Problem description: Each line of the material that includes the string "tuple" counts once; report the total and nothing further.

Source data:
>>>>>

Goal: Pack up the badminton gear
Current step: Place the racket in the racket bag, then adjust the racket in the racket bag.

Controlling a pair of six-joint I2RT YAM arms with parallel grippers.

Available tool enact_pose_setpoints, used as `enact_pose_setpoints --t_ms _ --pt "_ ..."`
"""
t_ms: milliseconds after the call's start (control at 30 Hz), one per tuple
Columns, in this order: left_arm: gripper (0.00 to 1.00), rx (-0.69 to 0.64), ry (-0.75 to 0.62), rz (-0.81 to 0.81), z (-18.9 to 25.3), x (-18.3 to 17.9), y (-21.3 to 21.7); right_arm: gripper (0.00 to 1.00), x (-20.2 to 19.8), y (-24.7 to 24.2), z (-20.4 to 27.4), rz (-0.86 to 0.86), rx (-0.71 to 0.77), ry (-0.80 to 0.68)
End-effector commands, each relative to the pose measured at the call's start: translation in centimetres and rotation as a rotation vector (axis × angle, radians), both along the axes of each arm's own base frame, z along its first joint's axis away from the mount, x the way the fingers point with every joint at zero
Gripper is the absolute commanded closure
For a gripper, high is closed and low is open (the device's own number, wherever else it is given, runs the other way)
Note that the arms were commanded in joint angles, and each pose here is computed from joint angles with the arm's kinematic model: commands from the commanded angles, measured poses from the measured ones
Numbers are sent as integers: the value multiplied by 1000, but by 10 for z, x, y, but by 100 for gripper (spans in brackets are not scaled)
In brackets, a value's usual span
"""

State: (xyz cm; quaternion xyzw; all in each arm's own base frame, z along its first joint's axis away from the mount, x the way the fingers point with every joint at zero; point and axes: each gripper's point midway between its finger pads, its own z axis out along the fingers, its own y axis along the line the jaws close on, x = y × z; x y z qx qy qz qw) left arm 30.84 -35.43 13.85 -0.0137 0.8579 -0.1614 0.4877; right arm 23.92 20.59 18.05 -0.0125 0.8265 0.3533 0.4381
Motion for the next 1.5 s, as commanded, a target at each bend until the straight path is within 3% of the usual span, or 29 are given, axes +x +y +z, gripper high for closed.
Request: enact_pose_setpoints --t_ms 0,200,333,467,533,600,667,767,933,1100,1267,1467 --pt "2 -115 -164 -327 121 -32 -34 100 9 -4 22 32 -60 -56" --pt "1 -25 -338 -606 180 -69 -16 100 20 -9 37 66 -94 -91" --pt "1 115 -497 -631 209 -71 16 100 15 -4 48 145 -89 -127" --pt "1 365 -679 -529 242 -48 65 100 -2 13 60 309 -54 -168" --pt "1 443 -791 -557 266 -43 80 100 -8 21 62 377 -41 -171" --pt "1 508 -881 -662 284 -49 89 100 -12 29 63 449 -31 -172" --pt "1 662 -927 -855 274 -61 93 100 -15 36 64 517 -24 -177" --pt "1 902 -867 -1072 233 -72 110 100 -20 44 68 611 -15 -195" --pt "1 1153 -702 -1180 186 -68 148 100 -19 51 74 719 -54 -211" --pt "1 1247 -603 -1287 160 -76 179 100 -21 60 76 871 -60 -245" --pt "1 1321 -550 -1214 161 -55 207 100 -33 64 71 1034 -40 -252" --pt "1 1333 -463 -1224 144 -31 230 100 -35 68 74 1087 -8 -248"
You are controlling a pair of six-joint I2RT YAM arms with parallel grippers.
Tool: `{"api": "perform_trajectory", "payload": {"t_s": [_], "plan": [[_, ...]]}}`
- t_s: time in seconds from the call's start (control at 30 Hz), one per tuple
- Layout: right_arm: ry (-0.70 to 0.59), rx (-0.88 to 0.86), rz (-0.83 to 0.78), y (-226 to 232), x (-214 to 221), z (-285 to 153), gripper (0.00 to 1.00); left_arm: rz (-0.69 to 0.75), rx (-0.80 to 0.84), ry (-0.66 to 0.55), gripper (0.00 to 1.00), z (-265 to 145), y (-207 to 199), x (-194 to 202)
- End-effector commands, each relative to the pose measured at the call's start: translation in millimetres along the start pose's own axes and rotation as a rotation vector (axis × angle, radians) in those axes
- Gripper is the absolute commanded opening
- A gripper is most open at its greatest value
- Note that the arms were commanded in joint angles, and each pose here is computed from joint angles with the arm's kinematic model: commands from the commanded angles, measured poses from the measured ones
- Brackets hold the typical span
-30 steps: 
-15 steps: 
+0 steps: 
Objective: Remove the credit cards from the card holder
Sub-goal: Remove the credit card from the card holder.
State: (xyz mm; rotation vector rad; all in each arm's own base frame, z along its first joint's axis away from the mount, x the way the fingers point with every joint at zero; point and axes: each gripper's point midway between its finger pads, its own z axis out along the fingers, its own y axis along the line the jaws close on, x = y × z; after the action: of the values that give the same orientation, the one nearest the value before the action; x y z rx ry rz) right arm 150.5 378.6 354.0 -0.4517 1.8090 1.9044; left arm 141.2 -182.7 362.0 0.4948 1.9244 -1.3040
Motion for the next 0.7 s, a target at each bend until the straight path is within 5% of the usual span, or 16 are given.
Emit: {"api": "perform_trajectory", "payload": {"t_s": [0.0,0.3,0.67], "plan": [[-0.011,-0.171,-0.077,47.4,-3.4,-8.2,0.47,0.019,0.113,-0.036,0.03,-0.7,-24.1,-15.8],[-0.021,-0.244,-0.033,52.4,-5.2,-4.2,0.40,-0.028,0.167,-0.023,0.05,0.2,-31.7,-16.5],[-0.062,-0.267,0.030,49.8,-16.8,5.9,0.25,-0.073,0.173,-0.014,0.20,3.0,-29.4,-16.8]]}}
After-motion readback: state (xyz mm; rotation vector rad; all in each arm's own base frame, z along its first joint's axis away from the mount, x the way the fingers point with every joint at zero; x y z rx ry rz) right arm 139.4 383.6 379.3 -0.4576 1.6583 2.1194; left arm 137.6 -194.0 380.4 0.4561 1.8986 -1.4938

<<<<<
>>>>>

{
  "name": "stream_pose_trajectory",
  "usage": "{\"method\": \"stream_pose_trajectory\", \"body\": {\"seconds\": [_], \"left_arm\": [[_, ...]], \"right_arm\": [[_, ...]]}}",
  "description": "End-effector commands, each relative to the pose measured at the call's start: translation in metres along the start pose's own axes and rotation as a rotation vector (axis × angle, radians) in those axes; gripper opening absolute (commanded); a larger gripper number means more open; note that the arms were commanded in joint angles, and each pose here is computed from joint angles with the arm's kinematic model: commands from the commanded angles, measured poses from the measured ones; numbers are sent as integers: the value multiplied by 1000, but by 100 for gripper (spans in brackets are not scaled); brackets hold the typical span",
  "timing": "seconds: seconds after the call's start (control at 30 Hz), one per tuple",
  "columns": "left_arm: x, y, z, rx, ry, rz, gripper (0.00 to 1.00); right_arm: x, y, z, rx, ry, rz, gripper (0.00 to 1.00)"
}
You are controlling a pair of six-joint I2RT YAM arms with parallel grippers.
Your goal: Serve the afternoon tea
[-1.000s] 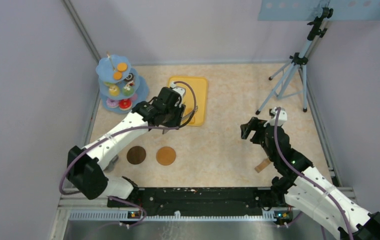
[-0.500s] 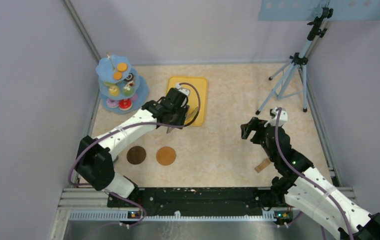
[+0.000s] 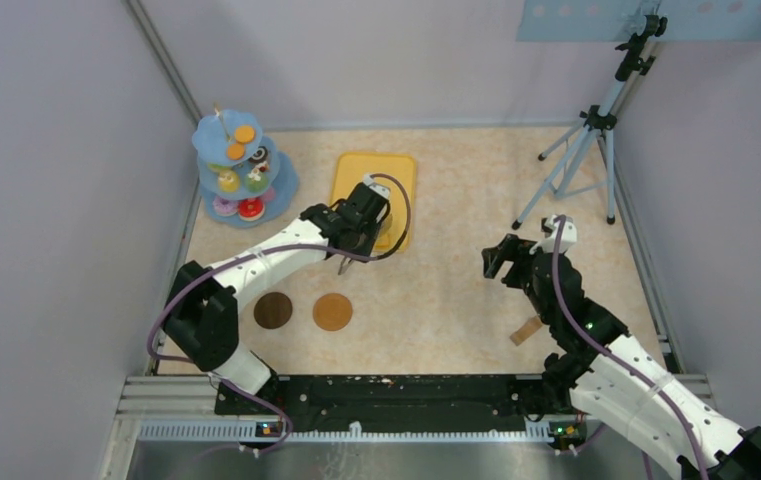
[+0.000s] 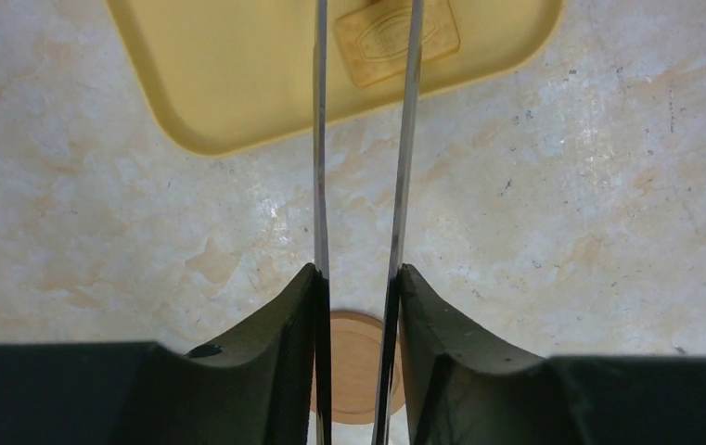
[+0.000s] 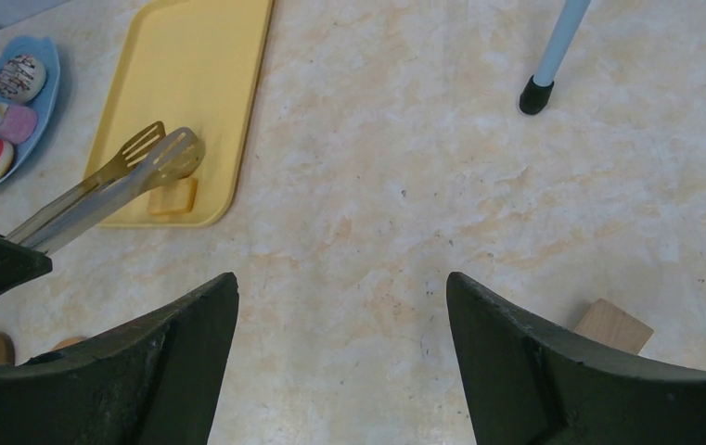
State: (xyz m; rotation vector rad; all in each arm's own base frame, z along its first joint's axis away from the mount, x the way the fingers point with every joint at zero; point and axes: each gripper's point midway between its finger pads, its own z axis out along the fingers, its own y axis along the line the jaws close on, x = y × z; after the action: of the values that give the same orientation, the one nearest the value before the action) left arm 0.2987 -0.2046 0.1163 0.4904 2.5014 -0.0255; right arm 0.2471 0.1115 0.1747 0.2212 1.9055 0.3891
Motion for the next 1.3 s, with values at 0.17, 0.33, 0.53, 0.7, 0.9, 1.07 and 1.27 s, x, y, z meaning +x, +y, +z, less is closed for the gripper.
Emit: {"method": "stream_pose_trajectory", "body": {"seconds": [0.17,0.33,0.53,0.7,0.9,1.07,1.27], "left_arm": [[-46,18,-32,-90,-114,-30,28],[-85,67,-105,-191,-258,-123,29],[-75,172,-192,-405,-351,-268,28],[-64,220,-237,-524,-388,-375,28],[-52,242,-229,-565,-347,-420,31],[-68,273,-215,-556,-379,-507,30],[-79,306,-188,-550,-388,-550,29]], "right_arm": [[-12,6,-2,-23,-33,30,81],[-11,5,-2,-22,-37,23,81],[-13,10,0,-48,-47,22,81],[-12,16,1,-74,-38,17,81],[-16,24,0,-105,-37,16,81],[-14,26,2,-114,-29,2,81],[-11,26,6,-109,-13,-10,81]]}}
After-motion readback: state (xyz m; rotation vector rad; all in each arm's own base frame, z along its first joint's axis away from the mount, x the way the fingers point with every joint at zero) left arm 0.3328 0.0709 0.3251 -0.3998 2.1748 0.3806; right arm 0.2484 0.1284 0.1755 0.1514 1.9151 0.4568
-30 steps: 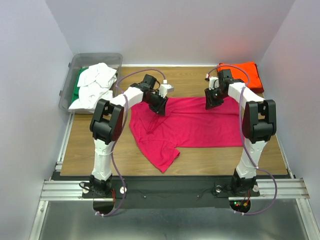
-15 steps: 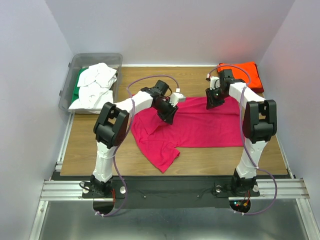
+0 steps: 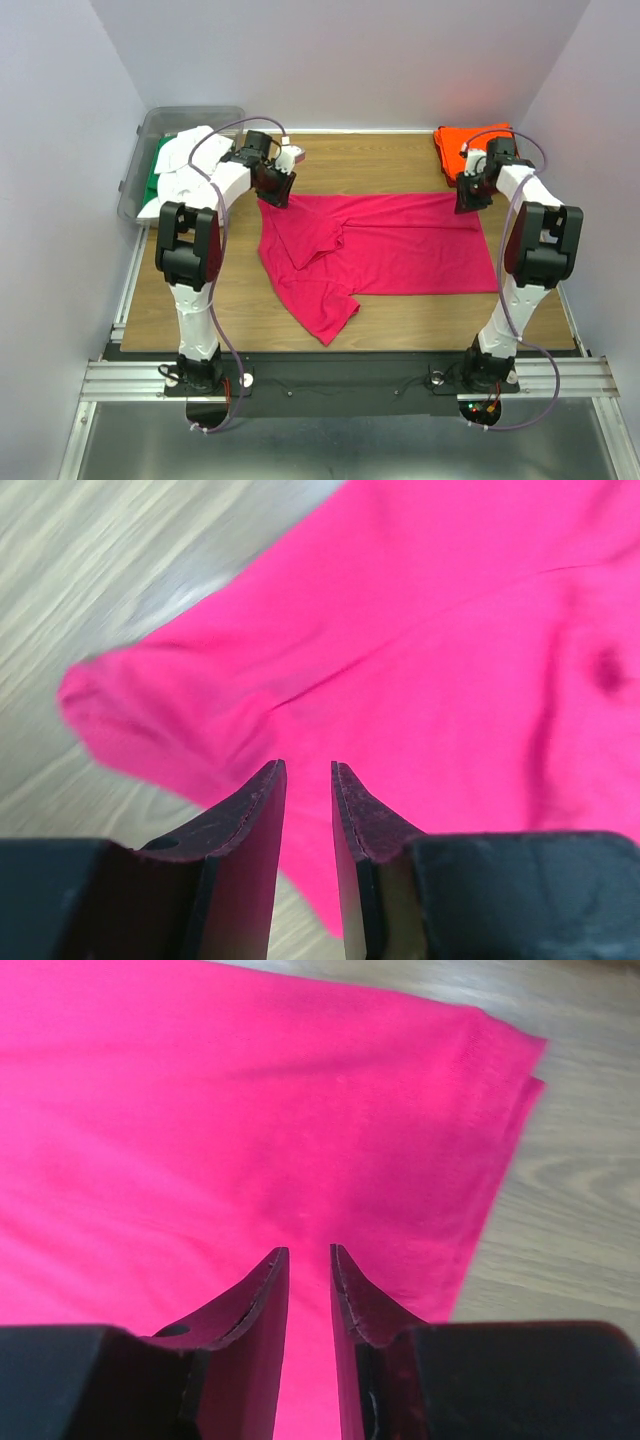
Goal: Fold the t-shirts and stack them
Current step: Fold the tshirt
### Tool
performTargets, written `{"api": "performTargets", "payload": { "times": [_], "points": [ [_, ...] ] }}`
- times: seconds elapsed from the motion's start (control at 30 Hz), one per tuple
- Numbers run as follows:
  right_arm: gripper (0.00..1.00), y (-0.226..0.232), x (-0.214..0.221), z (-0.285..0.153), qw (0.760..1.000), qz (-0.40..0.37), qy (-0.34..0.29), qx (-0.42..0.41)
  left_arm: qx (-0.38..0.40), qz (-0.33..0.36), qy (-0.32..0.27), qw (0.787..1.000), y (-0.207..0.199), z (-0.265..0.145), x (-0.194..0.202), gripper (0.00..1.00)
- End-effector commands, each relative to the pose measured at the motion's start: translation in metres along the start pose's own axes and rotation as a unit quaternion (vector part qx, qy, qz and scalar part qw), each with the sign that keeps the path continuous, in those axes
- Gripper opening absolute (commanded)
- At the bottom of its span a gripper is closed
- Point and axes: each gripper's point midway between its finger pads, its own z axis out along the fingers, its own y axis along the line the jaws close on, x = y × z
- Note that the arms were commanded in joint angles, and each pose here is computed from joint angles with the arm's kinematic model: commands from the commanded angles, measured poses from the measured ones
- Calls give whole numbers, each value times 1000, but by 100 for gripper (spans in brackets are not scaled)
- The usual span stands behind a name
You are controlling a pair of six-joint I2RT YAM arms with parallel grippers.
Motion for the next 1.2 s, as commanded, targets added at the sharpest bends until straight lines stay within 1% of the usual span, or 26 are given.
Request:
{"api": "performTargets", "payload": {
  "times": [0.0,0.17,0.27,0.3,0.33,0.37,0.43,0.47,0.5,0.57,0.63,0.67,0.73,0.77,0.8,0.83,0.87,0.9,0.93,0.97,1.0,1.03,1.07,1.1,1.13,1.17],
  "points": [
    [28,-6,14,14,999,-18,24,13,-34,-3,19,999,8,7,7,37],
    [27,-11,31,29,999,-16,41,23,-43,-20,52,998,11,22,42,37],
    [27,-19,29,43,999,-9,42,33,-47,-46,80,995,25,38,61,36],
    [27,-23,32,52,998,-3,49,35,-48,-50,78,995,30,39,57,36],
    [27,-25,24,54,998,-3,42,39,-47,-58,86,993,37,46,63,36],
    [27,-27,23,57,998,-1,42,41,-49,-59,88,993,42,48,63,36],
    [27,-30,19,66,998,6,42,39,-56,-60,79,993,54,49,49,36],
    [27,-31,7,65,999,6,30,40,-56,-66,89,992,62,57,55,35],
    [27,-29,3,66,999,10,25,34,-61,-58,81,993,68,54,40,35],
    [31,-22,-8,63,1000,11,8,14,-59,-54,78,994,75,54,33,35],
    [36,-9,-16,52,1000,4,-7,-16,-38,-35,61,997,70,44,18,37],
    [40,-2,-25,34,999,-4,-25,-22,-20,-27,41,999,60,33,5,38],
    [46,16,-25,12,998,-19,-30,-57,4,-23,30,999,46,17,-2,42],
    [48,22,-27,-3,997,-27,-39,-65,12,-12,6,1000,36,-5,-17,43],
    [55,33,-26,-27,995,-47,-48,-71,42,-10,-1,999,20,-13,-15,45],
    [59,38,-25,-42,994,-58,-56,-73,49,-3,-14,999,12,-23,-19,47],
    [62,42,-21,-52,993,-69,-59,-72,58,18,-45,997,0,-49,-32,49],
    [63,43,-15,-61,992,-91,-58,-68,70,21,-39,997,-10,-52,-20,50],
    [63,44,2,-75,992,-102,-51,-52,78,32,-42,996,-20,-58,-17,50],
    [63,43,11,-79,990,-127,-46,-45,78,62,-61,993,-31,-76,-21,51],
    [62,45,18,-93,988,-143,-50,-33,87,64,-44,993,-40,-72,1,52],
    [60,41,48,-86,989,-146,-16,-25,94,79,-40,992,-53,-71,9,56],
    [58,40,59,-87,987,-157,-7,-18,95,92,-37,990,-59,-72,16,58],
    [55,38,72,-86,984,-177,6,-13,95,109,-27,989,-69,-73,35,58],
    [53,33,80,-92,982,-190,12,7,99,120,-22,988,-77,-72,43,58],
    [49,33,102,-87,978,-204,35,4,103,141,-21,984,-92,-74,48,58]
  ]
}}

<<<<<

Written reply: 4